Day 38: Warp Divergence
Objective:
Learn how warp divergence occurs in CUDA due to branching within a warp, measure the performance impact of excessive branching, and discuss how to minimize divergence in your kernels. Warp divergence causes threads within the same warp to serialize if they follow different control paths, leading to performance degradation.
References:
Table of Contents
- Overview
- What is Warp Divergence?
- Practical Exercise: Branching Kernel & Performance Measurement
- Minimizing Divergence & Best Practices
- Conceptual Diagrams
- Common Pitfalls
- References & Further Reading
- Conclusion
- Next Steps
1. Overview
A warp is a group of 32 threads executing the same instructions in lockstep. If a warp contains threads that must take different control paths (due to if
statements, loops, etc.), the GPU serializes those branches, causing warp divergence. This reduces parallel efficiency because different subsets of threads execute the branch instructions sequentially.

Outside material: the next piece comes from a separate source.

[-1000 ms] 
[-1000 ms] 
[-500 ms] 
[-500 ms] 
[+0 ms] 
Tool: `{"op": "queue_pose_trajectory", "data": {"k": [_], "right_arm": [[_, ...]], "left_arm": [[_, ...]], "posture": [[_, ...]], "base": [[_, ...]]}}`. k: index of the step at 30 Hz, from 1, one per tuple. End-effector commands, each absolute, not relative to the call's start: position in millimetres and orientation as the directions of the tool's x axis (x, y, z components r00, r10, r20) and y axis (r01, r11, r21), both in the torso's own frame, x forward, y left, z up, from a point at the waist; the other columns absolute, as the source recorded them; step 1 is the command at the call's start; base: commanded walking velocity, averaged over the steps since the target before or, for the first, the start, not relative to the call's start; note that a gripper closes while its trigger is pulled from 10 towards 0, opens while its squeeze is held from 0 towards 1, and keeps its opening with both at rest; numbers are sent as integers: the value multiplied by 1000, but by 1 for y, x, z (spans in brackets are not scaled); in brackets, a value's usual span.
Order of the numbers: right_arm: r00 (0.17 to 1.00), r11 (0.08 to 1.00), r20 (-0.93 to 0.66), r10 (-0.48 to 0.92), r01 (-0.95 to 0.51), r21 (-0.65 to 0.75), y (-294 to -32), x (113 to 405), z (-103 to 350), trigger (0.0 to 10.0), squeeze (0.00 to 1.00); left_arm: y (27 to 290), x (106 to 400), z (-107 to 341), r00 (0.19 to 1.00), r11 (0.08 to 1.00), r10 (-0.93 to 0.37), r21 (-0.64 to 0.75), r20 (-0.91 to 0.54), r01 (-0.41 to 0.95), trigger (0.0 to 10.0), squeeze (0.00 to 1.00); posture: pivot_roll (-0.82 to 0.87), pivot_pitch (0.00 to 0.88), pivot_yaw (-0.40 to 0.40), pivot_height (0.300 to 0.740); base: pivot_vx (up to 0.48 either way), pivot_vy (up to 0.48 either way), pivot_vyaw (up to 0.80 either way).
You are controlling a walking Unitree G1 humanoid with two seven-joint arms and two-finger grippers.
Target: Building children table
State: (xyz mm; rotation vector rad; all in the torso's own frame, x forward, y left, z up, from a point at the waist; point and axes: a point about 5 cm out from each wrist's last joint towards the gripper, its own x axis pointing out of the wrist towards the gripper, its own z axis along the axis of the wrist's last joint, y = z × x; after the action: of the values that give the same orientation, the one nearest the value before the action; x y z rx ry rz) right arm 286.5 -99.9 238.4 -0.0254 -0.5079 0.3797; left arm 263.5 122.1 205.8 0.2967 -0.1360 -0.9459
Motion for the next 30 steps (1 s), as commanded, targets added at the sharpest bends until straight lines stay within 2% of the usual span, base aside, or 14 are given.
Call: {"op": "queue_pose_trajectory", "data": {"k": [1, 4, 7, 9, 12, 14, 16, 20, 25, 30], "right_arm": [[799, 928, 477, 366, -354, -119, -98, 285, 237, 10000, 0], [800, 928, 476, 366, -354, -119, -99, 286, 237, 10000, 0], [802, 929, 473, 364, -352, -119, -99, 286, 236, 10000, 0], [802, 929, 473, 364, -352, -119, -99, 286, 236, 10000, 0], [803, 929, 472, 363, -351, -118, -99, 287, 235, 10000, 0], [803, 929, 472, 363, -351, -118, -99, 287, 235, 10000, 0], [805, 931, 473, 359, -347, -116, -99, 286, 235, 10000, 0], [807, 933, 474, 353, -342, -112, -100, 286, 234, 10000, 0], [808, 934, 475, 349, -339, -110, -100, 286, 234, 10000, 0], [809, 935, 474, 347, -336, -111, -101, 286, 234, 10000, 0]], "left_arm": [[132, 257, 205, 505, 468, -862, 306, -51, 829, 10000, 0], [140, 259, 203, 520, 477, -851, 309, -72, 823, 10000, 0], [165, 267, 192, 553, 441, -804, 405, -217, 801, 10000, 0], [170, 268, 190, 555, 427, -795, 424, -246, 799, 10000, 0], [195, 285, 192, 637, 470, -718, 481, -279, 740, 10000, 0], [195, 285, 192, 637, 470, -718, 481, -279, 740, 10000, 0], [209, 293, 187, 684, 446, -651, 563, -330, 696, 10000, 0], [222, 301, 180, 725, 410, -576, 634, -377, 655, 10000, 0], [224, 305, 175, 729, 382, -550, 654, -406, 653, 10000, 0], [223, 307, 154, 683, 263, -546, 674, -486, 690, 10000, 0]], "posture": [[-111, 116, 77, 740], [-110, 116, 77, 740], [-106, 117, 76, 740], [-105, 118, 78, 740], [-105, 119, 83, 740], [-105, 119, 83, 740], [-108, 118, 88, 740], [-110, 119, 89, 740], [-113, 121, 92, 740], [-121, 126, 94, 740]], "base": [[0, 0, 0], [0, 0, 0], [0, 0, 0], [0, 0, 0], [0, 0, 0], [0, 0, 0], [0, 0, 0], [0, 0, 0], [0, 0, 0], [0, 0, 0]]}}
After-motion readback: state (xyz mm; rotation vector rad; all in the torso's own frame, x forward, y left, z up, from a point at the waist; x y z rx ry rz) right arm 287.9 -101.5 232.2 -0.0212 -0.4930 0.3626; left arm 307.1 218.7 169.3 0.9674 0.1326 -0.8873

2. What is Warp Divergence?
- Definition: Warp divergence occurs when threads within the same warp follow different control flows (branches).
- Impact:
- The warp must serialize each branch path, reducing effective parallelism and throughput.
- Divergence is especially costly if the branching is frequent or if each branch has significant computation.
- Cause:
- Conditionals (
if-else
), loops, and data-dependent computations that do not unify within a warp.
- Conditionals (
Key Note:
If all threads in a warp execute the same path, there is no divergence. Divergence arises only if some threads differ in their path.

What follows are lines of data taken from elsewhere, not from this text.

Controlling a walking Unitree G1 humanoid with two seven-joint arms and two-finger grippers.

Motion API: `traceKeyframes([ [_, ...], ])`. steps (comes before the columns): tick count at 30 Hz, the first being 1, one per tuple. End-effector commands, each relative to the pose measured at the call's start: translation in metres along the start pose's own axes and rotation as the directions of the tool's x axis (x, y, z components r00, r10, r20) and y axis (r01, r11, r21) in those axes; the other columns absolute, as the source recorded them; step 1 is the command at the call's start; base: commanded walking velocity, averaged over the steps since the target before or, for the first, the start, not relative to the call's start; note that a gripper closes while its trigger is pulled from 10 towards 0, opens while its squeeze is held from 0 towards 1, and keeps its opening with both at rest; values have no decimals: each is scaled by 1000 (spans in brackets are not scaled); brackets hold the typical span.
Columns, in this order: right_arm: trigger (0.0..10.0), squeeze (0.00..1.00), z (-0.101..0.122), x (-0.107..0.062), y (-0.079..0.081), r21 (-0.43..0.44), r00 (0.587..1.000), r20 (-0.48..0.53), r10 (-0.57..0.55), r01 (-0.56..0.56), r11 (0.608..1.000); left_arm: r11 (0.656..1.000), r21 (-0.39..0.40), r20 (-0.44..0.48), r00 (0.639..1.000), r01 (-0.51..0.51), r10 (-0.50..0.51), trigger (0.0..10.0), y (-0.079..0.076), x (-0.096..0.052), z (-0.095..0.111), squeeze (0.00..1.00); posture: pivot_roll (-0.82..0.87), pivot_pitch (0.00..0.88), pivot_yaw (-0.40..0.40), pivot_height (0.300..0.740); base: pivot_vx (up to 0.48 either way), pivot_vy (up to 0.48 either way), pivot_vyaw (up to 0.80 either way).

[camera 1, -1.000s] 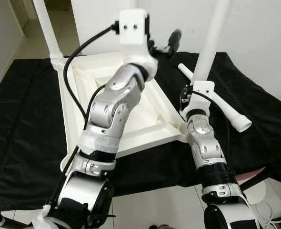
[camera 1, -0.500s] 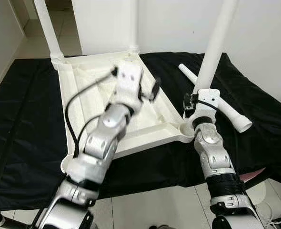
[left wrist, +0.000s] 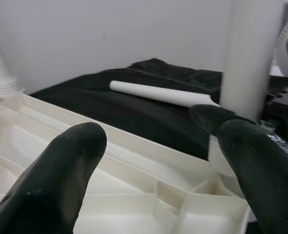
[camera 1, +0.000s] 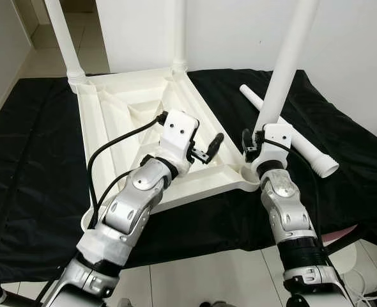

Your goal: Building children table

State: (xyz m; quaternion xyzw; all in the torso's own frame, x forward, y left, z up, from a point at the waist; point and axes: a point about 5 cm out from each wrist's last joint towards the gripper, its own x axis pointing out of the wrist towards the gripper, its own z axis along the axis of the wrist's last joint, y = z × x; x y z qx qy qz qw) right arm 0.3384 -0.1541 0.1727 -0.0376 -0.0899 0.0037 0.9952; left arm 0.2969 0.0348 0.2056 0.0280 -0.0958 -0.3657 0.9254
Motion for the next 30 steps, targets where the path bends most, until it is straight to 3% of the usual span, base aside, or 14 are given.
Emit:
traceKeyframes([
  [1,10000,0,2,-3,1,3,999,28,25,-25,1000,963,7,-74,961,269,-268,10000,-20,-5,-15,0,67,70,-38,740,0,0,0],
  [7,10000,0,-9,-9,0,8,998,-1,56,-56,998,959,16,-156,948,282,-276,10000,-23,-10,-32,0,68,71,-45,740,0,0,0],
  [15,10000,0,-22,-13,2,21,995,-21,101,-101,995,945,25,-188,930,326,-316,10000,-28,-16,-36,0,69,62,-45,740,0,0,0],
  [19,10000,0,-32,-16,-1,21,992,-52,114,-113,993,930,-26,-202,909,367,-364,10000,-32,-20,-37,0,69,62,-45,740,0,0,0],
  [30,10000,0,-53,-37,-6,12,980,-83,182,-182,983,910,-10,-220,886,415,-407,10000,-36,-25,-38,0,65,51,-46,740,0,0,0],
])
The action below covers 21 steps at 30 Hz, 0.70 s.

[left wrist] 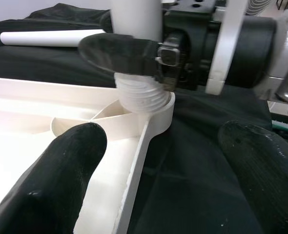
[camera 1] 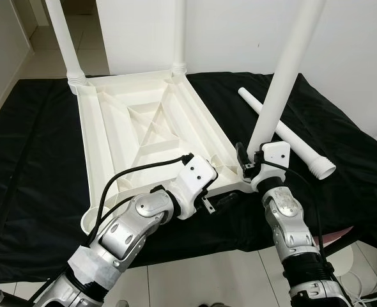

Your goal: Building children table

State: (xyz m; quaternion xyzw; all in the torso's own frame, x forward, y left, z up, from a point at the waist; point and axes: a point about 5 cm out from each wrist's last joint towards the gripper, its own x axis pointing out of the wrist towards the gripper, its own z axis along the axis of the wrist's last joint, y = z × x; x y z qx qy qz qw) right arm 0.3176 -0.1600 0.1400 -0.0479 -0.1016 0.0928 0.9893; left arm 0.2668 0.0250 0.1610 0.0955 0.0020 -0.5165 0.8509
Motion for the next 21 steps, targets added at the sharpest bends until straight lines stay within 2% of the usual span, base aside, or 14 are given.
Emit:
traceKeyframes([
  [1,10000,0,-25,-13,-2,18,993,-117,4,-2,1000,997,14,-14,997,72,-72,10000,-3,-2,0,0,65,51,-46,740,0,0,0],
  [14,10000,0,-34,-17,-15,1,991,-134,-5,6,1000,996,22,-14,997,81,-80,10000,-5,-1,2,0,56,54,-38,740,0,0,0],
  [21,10000,0,-38,-14,-17,24,989,-149,20,-17,1000,996,23,-11,997,83,-83,10000,-5,-2,3,0,58,60,-37,740,0,0,0],
])
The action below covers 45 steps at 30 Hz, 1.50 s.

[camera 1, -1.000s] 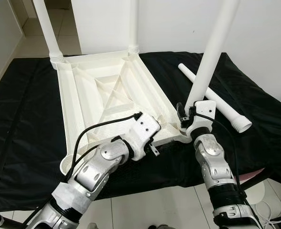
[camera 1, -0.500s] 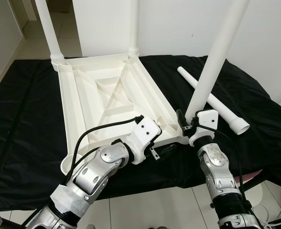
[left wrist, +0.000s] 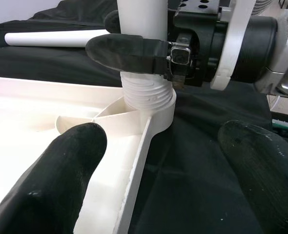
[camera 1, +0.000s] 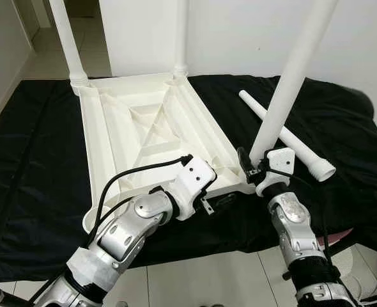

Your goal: Building children table

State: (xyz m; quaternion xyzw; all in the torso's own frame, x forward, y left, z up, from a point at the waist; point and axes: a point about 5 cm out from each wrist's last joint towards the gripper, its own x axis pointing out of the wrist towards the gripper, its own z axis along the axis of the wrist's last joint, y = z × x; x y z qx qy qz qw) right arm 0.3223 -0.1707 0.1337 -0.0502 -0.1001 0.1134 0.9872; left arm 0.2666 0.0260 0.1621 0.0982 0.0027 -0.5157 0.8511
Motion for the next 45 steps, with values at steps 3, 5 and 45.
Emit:
traceKeyframes([
  [3,10000,0,-31,-15,-7,40,988,-153,-18,25,999,996,19,-7,997,82,-82,10000,-6,-1,2,0,58,63,-36,740,0,0,0],
  [5,10000,0,-34,-15,-11,58,987,-160,-27,37,998,997,20,-9,997,81,-81,10000,-6,-2,2,0,62,68,-35,740,0,0,0],
  [45,10000,0,-50,-49,-18,143,984,-172,-42,67,987,996,34,-24,996,88,-88,10000,-4,-5,5,0,57,95,-7,740,0,0,0],
])
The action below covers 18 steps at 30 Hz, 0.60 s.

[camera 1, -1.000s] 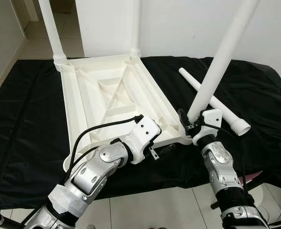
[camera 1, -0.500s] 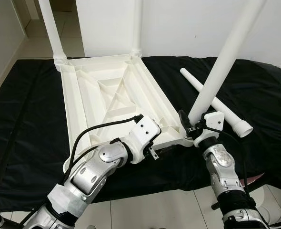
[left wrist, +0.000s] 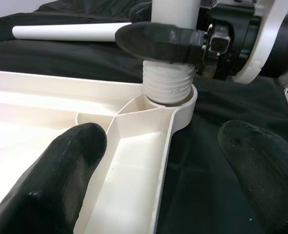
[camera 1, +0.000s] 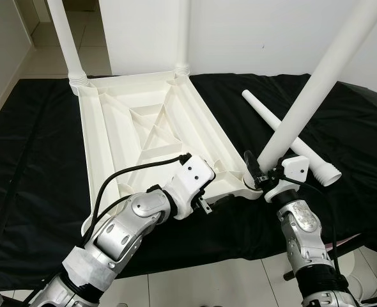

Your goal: Building children table

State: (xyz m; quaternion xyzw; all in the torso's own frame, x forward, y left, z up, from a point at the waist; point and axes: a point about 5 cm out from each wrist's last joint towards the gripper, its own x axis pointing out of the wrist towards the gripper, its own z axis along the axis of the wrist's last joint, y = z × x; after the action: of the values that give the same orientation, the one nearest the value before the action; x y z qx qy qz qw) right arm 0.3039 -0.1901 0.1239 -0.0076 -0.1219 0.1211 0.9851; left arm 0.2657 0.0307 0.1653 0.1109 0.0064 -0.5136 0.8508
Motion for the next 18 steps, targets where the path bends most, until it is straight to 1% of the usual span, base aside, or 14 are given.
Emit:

3. Practical Exercise: Branching Kernel & Performance Measurement
In this exercise, we write a kernel with a data-dependent branch. We compare:
- A version with significant branching (leading to divergence).
- A version with no or reduced branching.
a) Example Divergence Kernel Code
// day38_warpDivergence.cu
#include <cuda_runtime.h>
#include <stdio.h>
#include <stdlib.h>
#include <time.h>
__global__ void branchingKernel(const float *input, float *output, int N) {
int idx = blockIdx.x * blockDim.x + threadIdx.x;
if (idx < N) {
float val = input[idx];
// Data-dependent branch:
if (val > 50.0f) {
// Path A: some heavier computation
// e.g., a loop or more instructions
output[idx] = val * val;
} else {
// Path B: simpler or different operations
output[idx] = val + 10.0f;
}
}
}
__global__ void noBranchKernel(const float *input, float *output, int N) {
int idx = blockIdx.x * blockDim.x + threadIdx.x;
if (idx < N) {
float val = input[idx];
// A single path that merges both operations
// to avoid branching. For demonstration only.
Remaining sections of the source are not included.